= Expectation fulfilment theory of dreaming =

Psychologist Joe Griffin's theory of dreaming

The expectation fulfilment theory of dreaming, proposed by psychologist Joe Griffin in 1993, posits that the prime function of dreams, during REM sleep, is to act out metaphorically non-discharged emotional arousals (expectations) that were not expressed during the previous day. It theorises that excessive worrying (regarded as unintentional misuse of the imagination) arouses the autonomic nervous system, which increases the need to dream during REM sleep. This deprives the individual of the refreshment of the mind and body brought about by regenerative slow-wave sleep.

==REM sleep==
Everyone has periods of rapid eye movement (REM) sleep every night, a phase lasting about 90 minutes. This is when most dreaming occurs. Overall, REM sleep usually accounts for up to two hours of sleep time and most people can remember their dreams only if woken directly from REM sleep.

It is known from laboratory studies of brain waves that, just before entering REM sleep and while in it, powerful electrical signals pass through the brain. On electroencephalogram recordings, these appear as spikes and are known as PGO spikes, after the initials of names of the structures of the brain they pass through. These same spikes occur during waking, when attention is drawn to a stimulus, the phenomenon being known as ‘the orientation response’. While sleeping, the spikes appear to represent the cue to dream.

==Dreaming in metaphor==
Metaphor is the language of the REM state. French scientist Michel Jouvet suggested that REM sleep is concerned with programming the central nervous system to carry out instinctive behaviours. William Dement and colleagues discovered that the amount of REM sleep a foetus or newborn has depends on how mature an animal is at birth. Animals born relatively mature have little REM sleep as foetuses and after birth, while animals born immature have a considerable amount.

==Dreaming and depression==
It is well known that depressed people spend far more of their sleep time in REM sleep than non-depressed people, entering it earlier – and it has been shown, experimentally, that depressed people show improvement when deprived of REM sleep. This accords with Griffin’s theory, as depressed people spend much of their waking time arousing themselves physiologically through rumination and worry. All this arousal has to be discharged in dreams. Dreaming takes up a large amount of the brain’s energy, as the PGO spikes are continually firing, so depressed people tend to wake early but exhausted and lacking in motivation, setting the scene for more worry and distress the following day. (This has been termed the cycle of depression.) The expectation fulfilment theory of dreaming is used by Human Givens therapists to help people see the need to stop worrying and introspecting and to focus on productive ways to meet unmet needs instead.

==Conclusions==
While the theory has widely been validated anecdotally, through people’s personal experience, it is not able to be put to rigorous scientific testing, as interpretations of dream events are necessarily subjective. However, Griffin, by tracking through historical data, claims that the expectation fulfilment theory of dreaming provides a far more plausible explanation for two famous dreams interpreted by of Freud and Jung.

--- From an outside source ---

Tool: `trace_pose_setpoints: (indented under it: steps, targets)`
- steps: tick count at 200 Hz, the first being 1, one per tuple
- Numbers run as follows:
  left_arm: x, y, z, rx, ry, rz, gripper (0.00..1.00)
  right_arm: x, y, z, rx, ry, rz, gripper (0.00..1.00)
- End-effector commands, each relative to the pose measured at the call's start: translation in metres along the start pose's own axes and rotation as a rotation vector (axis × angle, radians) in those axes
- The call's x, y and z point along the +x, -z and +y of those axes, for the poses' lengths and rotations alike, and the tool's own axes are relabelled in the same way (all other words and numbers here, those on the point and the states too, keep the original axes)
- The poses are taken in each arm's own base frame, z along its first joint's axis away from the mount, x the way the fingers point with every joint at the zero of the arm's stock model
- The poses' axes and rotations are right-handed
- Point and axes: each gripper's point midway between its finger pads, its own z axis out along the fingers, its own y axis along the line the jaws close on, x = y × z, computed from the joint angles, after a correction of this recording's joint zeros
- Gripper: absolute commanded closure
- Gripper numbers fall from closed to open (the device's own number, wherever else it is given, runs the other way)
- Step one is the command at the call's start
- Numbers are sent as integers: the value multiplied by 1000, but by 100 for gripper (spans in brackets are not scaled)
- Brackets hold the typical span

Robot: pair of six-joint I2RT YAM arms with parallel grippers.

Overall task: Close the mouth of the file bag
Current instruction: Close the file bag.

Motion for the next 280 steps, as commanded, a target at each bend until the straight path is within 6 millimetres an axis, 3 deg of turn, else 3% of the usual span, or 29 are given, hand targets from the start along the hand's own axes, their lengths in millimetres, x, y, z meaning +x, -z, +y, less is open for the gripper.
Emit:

Objectively, the theory fulfils the criteria for a satisfactory explanation of dreaming put forward by eminent sleep researcher Professor Bill Domhoff in a special issue of Behavioral and Brain Sciences, devoted to examining the most commonly promoted dream theories. Professor Domhoff, who did not consider the expectation fulfilment theory of dreaming in his review, wrote:
If the methodologically most sound descriptive empirical findings were to be used as a starting point for future dream theorising, the picture would look like this:
1. Dreaming is a cognitive achievement that develops throughout childhood;
2. There is a forebrain network for dream generation that is most often triggered by brainstem activation;
3. Much of dream content is coherent, consistent over time and continuous with past or present emotional concerns.

He also concluded that none of the theories he had reviewed encompassed all three of these "well-grounded" conclusions.